_ABOUT THIS EXERCISE_: Beginning with the line below that contains "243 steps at" and ending with the line that contains "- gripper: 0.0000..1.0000", copy every line exactly. Copy nothing else.

_SOURCE MATERIAL_:

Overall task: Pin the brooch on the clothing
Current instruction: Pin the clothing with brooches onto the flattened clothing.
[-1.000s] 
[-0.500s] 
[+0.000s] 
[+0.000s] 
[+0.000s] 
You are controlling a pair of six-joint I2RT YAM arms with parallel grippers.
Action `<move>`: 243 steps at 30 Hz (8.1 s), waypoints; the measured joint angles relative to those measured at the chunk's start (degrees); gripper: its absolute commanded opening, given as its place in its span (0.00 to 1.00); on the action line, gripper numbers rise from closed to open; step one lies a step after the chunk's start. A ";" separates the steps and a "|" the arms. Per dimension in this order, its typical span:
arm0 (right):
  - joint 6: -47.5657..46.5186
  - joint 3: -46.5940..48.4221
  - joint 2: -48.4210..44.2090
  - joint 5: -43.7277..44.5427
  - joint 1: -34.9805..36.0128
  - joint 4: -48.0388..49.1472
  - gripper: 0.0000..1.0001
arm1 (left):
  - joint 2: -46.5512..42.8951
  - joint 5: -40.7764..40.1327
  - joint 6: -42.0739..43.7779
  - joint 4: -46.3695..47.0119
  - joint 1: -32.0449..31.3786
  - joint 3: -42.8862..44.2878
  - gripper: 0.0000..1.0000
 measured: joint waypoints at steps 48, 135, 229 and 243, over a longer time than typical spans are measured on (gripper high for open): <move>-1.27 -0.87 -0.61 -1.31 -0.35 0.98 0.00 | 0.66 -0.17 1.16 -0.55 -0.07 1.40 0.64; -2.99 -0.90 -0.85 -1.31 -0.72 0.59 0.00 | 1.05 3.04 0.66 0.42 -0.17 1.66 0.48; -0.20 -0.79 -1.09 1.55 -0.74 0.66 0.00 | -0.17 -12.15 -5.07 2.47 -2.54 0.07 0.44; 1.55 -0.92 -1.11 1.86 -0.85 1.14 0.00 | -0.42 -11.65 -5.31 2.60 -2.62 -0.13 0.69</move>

_WRITTEN RESPONSE_:
Action `<move>`: 243 steps at 30 Hz (8.1 s), waypoints; the measured joint angles relative to those measured at the chunk's start (degrees); gripper: its absolute commanded opening, given as its place in its span (0.00 to 1.00); on the action line, gripper numbers rise from closed to open; step one lies a step after the chunk's start. A ";" separates the steps and a "|" the arms. Per dimension in this order, its typical span:
arm0 (right):
  - joint 6: -47.5657..46.5186
  - joint 3: -46.5940..48.4221
  - joint 2: -48.4210..44.2090
  - joint 5: -43.7277..44.5427
  - joint 1: -34.9805..36.0128
  - joint 4: -48.0388..49.1472
  - gripper: 0.0000..1.0001
arm1 (left):
  - joint 2: -46.5512..42.8951
  - joint 5: -40.7764..40.1327
  - joint 6: -42.0739..43.7779
  - joint 4: -46.3695..47.0119
  - joint 1: -32.0449..31.3786
  - joint 3: -42.8862..44.2878
  - gripper: 0.0000..1.0000

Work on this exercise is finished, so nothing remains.